AIM OF THE EXERCISE: Going through the material below, please gather all lines with the word "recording" in them.
*** Opening of SUPPLIED INFORMATION ***
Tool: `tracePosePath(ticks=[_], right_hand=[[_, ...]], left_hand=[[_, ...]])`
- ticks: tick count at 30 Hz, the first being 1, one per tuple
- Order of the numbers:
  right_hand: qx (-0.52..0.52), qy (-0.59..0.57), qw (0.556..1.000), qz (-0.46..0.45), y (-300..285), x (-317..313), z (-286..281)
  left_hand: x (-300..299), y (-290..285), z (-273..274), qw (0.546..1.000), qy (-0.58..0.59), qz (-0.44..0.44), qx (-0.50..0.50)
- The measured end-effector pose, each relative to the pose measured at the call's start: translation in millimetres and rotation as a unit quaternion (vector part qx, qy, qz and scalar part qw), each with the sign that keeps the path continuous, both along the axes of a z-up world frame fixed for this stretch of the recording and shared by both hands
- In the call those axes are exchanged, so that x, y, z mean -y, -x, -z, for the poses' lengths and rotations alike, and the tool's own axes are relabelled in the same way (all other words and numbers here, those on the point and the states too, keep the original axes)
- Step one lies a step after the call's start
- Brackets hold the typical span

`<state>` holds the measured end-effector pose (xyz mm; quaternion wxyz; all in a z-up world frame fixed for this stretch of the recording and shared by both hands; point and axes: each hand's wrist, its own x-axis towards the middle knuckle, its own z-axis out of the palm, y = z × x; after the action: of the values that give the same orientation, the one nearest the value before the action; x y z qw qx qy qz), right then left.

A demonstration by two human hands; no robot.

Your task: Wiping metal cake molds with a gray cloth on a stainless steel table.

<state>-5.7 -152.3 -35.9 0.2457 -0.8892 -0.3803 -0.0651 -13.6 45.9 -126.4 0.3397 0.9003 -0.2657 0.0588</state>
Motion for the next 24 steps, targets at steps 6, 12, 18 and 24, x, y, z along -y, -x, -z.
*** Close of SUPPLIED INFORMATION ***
TASK RESULT:
- The measured end-effector pose, each relative to the pose measured at the call's start: translation in millimetres and rotation as a unit quaternion (vector part qx, qy, qz and scalar part qw), each with the sign that keeps the path continuous, both along the axes of a z-up world frame fixed for this stretch of the recording and shared by both hands
`<state>` holds the measured end-effector pose (xyz mm; quaternion wxyz; all in a z-up world frame fixed for this stretch of the recording and shared by both hands; point and axes: each hand's wrist, its own x-axis towards the middle knuckle, its own z-axis out of the palm, y = z × x; after the action: of the values that give the same orientation, the one nearest the value before the action; x y z qw qx qy qz), right then left.

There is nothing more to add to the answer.